Khan illustrates the power of individualized genetic decoding by understanding how dopamine affects depression. Dopamine is a chemical that allows a person to feel pleasure and reward. When this is low, it’s harder to feel satisfied. COMT and MAO break down, or metabolize, dopamine.

Khan was able to learn through genetic testing that he had low dopamine, fast MAO and ultra fast COMT. Knowing this has helped him make lifestyle choices to help him avoid depression. He says he’s able to build the right context to avoid what would be considered a disease. 

His research led him to find ways to cure his ailments. “I haven’t been depressed since the day I found this out,” he says. 

Khan explains how understanding your genome can improve other health outcomes as well.

Each person who is born healthy has a specific risk of suffering from certain ailments. Knowing that information can enable you to set yourself up for optimal health.

“If you are exposed to the wrong environment, nutrition, and lifestyle mismatched to your genetic capacity, you may get sick.
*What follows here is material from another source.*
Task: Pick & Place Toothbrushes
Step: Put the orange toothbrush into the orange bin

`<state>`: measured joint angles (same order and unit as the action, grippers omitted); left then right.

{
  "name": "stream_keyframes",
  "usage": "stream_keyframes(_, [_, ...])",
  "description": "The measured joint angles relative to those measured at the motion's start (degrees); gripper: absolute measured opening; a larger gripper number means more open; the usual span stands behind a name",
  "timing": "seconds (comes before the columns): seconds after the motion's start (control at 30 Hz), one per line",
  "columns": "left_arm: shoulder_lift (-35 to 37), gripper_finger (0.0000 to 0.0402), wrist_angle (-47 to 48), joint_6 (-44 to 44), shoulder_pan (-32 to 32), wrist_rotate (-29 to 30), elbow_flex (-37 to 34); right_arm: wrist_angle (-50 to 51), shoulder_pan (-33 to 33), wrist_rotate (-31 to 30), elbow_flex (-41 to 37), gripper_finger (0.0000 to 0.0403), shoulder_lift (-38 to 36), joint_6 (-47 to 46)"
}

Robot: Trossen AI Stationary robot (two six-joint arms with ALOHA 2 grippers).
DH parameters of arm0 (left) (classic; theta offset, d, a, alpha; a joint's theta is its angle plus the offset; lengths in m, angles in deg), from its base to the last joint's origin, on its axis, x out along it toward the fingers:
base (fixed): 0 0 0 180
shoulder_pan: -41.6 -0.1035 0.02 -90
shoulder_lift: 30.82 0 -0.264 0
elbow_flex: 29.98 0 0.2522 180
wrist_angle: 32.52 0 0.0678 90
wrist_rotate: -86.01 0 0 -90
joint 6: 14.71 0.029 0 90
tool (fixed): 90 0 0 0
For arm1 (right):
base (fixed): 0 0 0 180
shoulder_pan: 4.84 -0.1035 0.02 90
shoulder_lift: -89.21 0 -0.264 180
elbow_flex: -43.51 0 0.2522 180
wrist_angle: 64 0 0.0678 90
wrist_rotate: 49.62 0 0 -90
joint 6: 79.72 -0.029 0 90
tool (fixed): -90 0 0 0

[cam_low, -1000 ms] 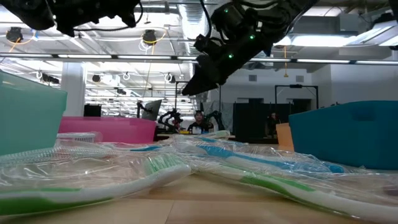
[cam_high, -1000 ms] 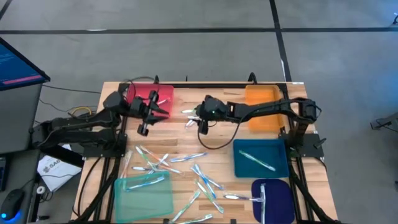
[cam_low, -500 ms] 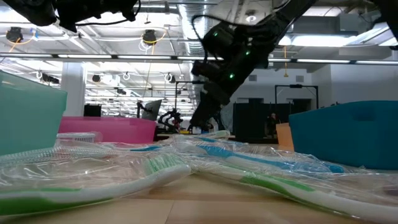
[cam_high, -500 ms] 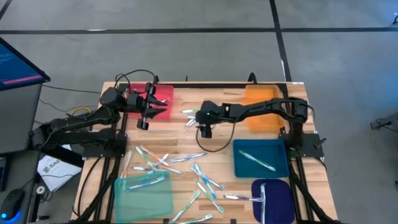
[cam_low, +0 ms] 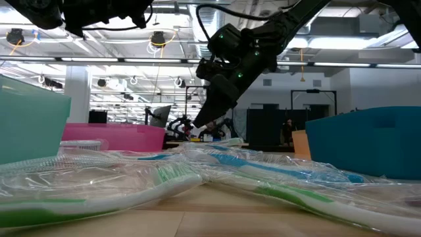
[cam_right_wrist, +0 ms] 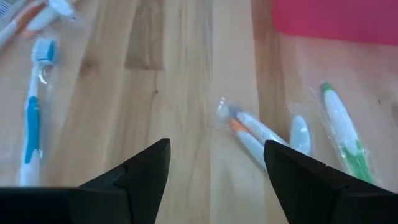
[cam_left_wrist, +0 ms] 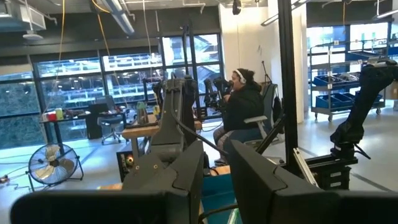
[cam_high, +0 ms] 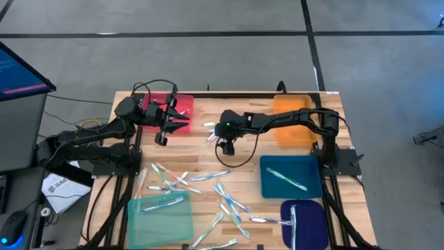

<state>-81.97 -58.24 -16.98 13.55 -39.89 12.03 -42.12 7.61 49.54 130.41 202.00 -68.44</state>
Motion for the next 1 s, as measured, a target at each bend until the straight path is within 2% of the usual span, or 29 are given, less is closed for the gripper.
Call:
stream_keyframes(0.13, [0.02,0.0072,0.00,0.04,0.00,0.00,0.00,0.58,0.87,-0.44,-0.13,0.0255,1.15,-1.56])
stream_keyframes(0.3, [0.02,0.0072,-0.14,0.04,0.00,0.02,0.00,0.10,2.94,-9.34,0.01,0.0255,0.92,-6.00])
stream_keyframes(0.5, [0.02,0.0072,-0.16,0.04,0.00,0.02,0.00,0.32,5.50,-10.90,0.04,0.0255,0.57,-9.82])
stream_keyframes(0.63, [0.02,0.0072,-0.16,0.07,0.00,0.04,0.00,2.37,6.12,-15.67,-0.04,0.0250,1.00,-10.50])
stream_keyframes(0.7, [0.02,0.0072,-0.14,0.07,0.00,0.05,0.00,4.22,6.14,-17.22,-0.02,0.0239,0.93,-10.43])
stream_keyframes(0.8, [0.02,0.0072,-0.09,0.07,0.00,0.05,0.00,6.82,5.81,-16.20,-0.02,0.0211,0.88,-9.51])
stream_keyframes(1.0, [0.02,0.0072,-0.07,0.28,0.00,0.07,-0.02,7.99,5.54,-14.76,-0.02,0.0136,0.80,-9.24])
Meanwhile, if you have the correct environment, nutrition and lifestyle, you won’t get sick,” says Khan.

Armed with genetic information, Khan says, “That God-given gift of the health you’re born with, you should be able to maintain until you die.”

With DNA testing, knowing exact genes means not having to guess genetic disposition based on family history. Instead, says Khan, “Your instruction manual is already trying to tell you.”

Whether it’s anxiety, depression, cardiac disease or autism, each person has the potential to see the degree to which a gene is expressed. 

Armed with genetic information, says Khan “Not only can you add years to your life, but in those years, you can also add life to your years.”

Kashif Khan is founder and CEO of The DNA Company. Khan’s team clinically reviewed 6000 patients through a genomic lens to understand why we get chronic diseases.